**WHAT IS BEING ASKED**
Search the records for the string "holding". Copy each line where it occurs.

[Source data]
──────────
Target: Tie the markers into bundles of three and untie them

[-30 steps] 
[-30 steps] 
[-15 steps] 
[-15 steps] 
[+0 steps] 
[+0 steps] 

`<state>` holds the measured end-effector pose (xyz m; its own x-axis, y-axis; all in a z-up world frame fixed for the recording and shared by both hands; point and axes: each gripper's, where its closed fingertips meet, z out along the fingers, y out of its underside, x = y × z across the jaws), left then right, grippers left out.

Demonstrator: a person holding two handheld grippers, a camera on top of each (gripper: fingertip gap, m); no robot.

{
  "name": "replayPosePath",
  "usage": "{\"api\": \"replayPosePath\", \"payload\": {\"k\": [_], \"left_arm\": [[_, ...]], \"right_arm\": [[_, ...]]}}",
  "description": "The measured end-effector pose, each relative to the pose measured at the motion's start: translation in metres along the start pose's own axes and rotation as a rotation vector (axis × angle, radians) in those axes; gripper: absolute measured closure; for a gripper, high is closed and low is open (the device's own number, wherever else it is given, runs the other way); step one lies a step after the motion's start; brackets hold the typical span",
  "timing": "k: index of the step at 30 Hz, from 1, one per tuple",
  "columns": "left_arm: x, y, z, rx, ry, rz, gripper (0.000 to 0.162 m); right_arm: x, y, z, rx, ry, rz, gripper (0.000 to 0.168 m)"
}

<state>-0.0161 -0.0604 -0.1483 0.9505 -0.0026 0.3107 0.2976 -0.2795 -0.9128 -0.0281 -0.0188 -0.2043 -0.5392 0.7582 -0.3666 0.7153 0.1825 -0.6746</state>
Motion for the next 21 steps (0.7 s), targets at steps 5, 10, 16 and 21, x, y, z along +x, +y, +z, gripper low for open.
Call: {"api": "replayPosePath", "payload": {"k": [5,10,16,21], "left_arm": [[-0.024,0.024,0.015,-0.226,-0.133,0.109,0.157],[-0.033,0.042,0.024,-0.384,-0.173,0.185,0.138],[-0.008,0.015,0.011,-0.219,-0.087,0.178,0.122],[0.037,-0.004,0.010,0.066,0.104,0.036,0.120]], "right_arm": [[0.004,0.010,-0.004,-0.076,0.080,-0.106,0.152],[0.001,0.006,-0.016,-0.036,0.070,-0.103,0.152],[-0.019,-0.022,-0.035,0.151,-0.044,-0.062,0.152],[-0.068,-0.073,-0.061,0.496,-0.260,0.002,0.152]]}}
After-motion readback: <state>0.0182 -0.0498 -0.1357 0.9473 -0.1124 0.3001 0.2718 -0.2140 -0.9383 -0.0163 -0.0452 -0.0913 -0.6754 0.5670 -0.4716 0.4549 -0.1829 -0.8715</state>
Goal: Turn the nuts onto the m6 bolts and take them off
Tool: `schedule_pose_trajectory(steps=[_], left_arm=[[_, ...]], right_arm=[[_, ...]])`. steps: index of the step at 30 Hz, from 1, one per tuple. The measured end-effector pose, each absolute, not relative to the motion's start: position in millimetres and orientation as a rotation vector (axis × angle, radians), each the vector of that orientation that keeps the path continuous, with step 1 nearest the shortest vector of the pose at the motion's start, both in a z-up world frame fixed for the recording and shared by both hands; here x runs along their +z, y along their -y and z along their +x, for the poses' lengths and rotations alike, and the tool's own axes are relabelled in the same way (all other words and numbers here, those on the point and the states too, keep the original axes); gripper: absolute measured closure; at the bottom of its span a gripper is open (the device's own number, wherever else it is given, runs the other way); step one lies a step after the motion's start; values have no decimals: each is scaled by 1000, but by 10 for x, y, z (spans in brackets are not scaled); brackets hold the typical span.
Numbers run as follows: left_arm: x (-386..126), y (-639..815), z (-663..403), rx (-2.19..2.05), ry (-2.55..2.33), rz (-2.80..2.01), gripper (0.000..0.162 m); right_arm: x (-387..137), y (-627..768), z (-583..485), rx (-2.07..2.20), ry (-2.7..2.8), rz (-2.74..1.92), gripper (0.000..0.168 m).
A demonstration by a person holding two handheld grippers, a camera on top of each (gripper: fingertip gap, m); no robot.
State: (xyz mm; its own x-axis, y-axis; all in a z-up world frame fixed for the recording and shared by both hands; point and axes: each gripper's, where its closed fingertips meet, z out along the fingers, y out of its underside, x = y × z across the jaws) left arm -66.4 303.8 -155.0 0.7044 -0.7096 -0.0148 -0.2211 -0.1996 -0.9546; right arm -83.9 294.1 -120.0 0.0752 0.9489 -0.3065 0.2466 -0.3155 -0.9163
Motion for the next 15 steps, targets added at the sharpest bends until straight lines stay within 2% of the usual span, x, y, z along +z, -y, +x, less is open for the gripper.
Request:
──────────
**WORKED SOLUTION**
Demonstrator: a person holding two handheld grippers, a camera on top of each (gripper: fingertip gap, m); no robot.
A demonstration by a person holding two handheld grippers, a camera on top of each (gripper: fingertip gap, m); no robot.

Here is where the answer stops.